## EXERCISE DETAILS
When a line in the entries below contains the word "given", copy that line.

DATA IN THIS EXERCISE START

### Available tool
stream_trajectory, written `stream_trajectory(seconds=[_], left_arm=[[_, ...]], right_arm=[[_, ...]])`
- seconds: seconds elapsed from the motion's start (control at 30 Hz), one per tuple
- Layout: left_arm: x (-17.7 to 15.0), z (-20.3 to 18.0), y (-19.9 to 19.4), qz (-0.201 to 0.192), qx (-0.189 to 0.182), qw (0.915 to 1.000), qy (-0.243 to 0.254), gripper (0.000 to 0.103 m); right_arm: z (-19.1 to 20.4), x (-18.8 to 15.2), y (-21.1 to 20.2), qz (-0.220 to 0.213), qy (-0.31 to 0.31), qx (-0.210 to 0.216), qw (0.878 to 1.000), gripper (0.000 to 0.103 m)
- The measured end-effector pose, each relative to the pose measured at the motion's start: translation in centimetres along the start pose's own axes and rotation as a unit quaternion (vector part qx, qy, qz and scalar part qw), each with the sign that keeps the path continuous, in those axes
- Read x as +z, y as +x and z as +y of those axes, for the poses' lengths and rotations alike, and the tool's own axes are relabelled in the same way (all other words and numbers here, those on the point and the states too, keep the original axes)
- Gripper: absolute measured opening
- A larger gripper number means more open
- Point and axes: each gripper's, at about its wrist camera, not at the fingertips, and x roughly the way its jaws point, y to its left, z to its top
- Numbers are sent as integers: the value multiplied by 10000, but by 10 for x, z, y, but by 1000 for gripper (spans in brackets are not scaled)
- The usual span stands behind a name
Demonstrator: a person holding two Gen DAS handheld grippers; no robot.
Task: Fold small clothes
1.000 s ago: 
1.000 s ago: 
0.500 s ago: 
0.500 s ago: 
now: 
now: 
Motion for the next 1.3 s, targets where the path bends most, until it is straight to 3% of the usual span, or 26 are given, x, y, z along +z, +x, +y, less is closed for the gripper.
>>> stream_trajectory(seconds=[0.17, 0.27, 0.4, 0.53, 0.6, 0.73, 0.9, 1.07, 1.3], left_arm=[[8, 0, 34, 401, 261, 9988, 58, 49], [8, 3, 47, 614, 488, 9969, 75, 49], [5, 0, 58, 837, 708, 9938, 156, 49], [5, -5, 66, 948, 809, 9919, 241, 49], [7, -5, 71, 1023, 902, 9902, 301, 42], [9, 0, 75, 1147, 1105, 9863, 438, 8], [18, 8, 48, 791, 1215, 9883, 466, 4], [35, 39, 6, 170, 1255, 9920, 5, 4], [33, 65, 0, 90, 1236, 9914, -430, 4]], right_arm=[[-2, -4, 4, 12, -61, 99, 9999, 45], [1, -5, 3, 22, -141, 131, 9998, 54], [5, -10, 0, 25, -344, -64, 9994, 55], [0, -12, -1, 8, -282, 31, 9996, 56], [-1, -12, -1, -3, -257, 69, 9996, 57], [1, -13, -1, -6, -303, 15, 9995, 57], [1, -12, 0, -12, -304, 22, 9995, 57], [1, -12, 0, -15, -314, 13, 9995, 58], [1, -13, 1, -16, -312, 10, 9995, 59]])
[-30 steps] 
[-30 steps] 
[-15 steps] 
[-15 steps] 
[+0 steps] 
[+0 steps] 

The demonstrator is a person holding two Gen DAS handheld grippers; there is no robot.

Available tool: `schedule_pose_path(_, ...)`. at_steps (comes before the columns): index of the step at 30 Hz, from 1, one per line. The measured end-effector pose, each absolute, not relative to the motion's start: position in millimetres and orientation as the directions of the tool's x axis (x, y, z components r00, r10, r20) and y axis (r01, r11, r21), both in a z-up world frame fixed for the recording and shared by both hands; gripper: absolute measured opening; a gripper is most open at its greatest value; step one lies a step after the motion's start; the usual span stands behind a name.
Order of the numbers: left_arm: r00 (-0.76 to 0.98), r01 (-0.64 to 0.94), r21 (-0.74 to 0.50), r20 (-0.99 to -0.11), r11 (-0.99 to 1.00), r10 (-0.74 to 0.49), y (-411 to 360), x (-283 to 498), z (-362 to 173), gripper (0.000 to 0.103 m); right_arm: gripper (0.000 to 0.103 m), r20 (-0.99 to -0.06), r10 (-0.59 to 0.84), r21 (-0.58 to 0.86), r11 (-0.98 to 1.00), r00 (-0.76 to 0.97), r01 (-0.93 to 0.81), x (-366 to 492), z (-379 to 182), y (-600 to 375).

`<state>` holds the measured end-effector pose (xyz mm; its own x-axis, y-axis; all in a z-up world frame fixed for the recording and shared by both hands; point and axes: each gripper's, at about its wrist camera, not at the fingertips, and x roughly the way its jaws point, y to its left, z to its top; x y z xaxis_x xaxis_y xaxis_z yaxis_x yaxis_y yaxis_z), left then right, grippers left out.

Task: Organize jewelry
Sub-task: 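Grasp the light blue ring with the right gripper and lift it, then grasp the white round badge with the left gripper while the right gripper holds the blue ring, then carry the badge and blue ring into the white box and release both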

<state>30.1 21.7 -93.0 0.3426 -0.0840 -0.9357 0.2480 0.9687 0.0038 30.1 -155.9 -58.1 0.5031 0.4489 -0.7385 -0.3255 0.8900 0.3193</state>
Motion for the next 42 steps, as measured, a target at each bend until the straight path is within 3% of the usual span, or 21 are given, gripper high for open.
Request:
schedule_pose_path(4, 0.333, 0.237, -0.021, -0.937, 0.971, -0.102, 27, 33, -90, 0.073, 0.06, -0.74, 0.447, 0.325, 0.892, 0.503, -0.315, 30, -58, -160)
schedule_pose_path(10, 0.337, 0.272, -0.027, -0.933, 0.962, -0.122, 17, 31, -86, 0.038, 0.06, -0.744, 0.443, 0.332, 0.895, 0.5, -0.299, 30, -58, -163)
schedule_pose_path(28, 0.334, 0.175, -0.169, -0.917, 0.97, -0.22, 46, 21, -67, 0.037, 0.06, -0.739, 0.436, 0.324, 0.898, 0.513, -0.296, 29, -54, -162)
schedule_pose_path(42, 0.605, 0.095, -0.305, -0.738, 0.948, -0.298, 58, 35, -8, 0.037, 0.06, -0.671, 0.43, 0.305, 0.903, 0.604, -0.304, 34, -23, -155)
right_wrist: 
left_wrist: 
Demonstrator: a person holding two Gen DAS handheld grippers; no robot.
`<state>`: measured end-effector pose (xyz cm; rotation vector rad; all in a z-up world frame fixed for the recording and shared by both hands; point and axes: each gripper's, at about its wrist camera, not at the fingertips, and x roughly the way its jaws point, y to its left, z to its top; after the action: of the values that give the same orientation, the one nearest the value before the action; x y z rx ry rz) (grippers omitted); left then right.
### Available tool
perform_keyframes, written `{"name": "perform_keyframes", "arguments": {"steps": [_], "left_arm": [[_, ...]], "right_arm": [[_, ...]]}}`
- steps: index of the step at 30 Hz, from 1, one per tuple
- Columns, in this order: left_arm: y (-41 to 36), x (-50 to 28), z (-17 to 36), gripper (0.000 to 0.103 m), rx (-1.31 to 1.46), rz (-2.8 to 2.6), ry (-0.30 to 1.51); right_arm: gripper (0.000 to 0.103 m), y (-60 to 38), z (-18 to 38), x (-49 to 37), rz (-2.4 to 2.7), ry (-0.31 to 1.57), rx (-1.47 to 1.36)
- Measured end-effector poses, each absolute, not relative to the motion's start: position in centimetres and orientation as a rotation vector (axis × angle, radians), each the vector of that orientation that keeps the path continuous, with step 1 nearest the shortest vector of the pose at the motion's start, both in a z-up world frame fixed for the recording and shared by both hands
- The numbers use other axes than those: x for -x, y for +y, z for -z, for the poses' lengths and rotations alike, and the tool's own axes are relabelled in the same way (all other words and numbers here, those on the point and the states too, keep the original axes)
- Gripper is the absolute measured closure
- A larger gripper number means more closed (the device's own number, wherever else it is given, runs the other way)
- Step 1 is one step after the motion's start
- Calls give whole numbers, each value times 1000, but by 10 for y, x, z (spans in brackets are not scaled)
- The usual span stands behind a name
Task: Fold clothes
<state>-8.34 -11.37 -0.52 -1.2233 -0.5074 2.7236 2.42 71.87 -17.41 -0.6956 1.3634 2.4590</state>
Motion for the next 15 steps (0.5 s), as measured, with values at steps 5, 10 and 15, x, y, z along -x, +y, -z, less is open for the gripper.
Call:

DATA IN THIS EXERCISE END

## WRITTEN RESPONSE
Motion for the next 1.3 s, targets where the path bends most, until it is straight to 3% of the usual span, or 26 are given, x, y, z along +z, +x, +y, less is closed for the gripper.
Motion for the next 42 steps, as measured, a target at each bend until the straight path is within 3% of the usual span, or 21 are given, gripper high for open.
- A larger gripper number means more closed (the device's own number, wherever else it is given, runs the other way)

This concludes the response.